We will analyze NIR spectra from two distinct Ethiopian [sorghum](https://en.wikipedia.org/wiki/Sorghum) cultivars to determine if they can be differentiated. Specifically, we will examine how different preprocessing techniques impact the outcome of a principal component analysis (PCA) applied to the spectra. 

**Note:**

1. The dataset used in this exercise is derived from [Kosmowski and Worku
](https://doi.org/10.1371/journal.pone.0193620) who used a miniaturised NIR spectrometer to identify Ethiopian crop cultivars. To simplify the analysis, we focus on measurements from only two of the ten sorghum cultivars studied in the original work

2. This exercise will mainly ask you to run and observe results from already implemented code.

### 7.1(a)

The following code performs these steps:

1. Load the NIR spectra from the data file [nir.csv](./nir.csv).
2. Extracts wavelengths, spectra, and cultivar names.
3. Defines colors for plotting cultivars.
4. Creates a function to plot spectra by cultivar.
5. Creates a function to run a PCA on provided spectra and plot the scores of the first two principal components.
6. Initializes a figure for results.
7. Plots the original spectra and the PCA results.

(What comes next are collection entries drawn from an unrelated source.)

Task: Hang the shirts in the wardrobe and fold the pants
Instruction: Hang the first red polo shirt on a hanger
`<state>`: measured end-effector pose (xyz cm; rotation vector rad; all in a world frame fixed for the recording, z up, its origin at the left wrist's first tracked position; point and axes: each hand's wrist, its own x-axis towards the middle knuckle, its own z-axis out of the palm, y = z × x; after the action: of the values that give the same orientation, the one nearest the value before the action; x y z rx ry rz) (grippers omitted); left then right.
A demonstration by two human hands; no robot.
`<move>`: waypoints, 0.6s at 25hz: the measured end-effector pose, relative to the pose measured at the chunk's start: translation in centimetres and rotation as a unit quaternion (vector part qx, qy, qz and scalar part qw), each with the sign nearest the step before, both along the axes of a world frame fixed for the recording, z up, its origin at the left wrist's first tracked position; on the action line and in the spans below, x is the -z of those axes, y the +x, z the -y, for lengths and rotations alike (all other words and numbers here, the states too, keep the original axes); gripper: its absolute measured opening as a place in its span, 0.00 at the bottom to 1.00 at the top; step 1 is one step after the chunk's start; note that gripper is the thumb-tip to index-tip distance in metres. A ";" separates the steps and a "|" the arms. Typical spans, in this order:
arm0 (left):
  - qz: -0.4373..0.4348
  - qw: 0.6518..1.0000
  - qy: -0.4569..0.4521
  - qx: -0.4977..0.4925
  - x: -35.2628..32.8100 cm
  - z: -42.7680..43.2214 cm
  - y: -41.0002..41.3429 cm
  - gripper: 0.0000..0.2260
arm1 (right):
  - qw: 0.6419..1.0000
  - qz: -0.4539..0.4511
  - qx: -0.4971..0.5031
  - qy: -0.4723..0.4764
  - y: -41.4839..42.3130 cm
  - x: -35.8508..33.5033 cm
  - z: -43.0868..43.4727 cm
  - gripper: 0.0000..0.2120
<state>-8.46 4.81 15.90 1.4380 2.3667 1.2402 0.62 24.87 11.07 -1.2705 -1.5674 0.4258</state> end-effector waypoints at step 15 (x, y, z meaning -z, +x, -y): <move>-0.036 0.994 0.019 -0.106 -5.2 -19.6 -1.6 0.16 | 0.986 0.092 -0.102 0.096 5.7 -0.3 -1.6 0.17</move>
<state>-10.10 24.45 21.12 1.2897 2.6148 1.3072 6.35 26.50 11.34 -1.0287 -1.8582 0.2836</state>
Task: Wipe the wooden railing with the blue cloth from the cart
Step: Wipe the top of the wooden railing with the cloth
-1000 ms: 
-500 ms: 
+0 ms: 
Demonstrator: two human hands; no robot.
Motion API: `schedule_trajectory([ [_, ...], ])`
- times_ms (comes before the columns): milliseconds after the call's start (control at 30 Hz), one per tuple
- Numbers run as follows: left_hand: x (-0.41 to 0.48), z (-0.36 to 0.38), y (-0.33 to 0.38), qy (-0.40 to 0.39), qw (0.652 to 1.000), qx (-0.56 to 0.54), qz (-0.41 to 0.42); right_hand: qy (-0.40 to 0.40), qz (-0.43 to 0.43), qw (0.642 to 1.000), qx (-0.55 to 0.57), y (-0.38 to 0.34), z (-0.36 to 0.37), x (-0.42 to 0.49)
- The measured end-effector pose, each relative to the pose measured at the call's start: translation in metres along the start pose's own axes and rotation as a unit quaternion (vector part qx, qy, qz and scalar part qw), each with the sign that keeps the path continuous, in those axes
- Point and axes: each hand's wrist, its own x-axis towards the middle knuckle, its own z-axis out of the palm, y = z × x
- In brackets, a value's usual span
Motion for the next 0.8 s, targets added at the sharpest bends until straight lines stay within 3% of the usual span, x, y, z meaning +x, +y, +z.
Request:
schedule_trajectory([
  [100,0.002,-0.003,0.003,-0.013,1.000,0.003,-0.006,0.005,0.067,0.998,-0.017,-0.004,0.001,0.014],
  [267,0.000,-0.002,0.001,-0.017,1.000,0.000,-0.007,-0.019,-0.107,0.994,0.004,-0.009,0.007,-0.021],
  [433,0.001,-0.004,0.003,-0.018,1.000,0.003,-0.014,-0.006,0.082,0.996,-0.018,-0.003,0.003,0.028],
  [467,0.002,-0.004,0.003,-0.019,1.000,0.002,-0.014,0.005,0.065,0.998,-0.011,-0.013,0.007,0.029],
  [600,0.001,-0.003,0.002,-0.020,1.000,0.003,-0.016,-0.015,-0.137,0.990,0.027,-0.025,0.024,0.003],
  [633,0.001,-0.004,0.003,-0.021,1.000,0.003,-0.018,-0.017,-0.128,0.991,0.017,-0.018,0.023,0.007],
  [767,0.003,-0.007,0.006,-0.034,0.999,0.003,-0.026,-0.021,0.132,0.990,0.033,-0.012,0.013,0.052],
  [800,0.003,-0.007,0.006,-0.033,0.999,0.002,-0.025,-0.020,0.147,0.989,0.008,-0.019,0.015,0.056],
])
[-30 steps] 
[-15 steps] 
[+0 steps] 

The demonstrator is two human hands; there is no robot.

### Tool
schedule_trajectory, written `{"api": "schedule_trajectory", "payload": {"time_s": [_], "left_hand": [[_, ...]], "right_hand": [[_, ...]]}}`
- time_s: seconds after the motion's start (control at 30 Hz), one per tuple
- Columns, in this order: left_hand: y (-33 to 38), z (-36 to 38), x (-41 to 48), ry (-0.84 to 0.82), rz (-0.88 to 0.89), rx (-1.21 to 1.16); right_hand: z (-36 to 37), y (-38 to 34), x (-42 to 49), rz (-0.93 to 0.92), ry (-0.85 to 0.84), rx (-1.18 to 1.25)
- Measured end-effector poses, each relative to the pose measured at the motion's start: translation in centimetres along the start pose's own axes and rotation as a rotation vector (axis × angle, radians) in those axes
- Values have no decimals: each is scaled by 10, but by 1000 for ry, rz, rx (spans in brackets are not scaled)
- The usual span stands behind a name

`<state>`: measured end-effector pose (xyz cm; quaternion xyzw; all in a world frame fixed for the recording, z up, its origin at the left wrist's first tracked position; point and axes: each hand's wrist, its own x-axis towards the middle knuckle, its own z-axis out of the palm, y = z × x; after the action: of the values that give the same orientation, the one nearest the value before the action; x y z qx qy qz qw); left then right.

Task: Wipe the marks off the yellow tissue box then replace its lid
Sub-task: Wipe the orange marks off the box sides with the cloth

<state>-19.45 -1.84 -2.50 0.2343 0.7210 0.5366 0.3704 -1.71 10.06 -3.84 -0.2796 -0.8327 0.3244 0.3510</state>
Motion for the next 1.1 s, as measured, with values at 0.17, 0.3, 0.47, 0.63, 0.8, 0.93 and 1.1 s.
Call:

**Task: Execute the code and observe the generated plot. In the PCA scores plot, are there any noticeable groupings that suggest cultivar separation?**

In [None]:
# Load the needed libraries
import numpy as np
import pandas as pd
import seaborn as sns
from matplotlib import pyplot as plt
from sklearn.decomposition import PCA
from scipy.signal import savgol_filter

%matplotlib inline
sns.set_theme(style="ticks", context="notebook", palette="colorblind")

# Load the raw data:
data = pd.read_csv("nir.csv")
data.head()

In [None]:
# Extract information from the data

variables = [i for i in data.columns if i != "Cultivator"]
# Wavelengths as numbers:
wavelengths = np.array([float(i) for i in variables])
print(f"Number of wavelengths {len(wavelengths)}")
# All spectra as a data matrix:
all_spectra = data[variables].to_numpy()
print(f"Size of data matrix: {all_spectra.shape}")
# Name of the two cultivators:
cultivators = data["Cultivator"].unique()
print("Cultivators:", cultivators)

In [None]:
# Define a color mapping for the two cultivators:
colors = sns.color_palette("colorblind", n_colors=len(cultivators))
color_mapping = {key: colori for key, colori in zip(cultivators, colors)}
# Show the two colors
colors

In [None]:
def plot_spectra(
    data, X, wavelengths, cultivators, color_mapping, axi, legend=False
):
    """

    Plots NIR spectra from the given data matrix X, color-coded by cultivar.

    Args:
        data (pandas.DataFrame): DataFrame containing cultivar information.
        X (numpy.ndarray): Matrix of NIR spectra, where each row is a spectrum.
        wavelengths (numpy.ndarray): Array of corresponding wavelengths for the spectra.
        cultivators (list): List of unique cultivar names.
        color_mapping (dict): Dictionary mapping cultivar names to colors.
        axi (matplotlib.axes.Axes): Matplotlib Axes object for plotting.
        legend (bool, optional): Whether to include a legend. Defaults to False.

    Returns:
        None (plots directly to the provided Axes object).
    """
    handles, labels = (
        [],
        [],
    )  # Initialize empty lists to store legend handles and labels
    for cultivator in cultivators:
        # Filter spectra belonging to the current cultivar
        spectra_cult = X[data["Cultivator"] == cultivator]
        for spectrum in spectra_cult:
            # Plot each spectrum with the assigned color
            (linei,) = axi.plot(
                wavelengths, spectrum, color=color_mapping[cultivator]
            )
        # Append the line handle and cultivar label for the legend
        handles.append(linei)
        labels.append(cultivator)
    if legend:
        # Add a legend to the plot if 'legend' is True
        legend = axi.legend(handles, labels, title="Cultivator:")

In [None]:
def run_pca_plot_scores(data, X, axi, cultivators, color_mapping):
    """
    Performs Principal Component Analysis (PCA) on the input spectra and plots the scores (color-coded).

    Args:
        data (pandas.DataFrame): DataFrame containing cultivar information.
        X (numpy.ndarray): Matrix of NIR spectra, where each row is a spectrum.
        axi (matplotlib.axes.Axes): Matplotlib Axes object for plotting.
        cultivators (list): List of unique cultivar names.
        color_mapping (dict): Dictionary mapping cultivar names to colors.

    Returns:
        None (plots directly to the provided Axes object).
    """
    pca = PCA(n_components=2)  # Initialize PCA with 2 components
    scores = pca.fit_transform(X)  # Perform PCA and get the scores

    for cultivator in cultivators:
        # Filter scores for the current cultivar
        xscores = scores[data["Cultivator"] == cultivator, 0]
        yscores = scores[data["Cultivator"] == cultivator, 1]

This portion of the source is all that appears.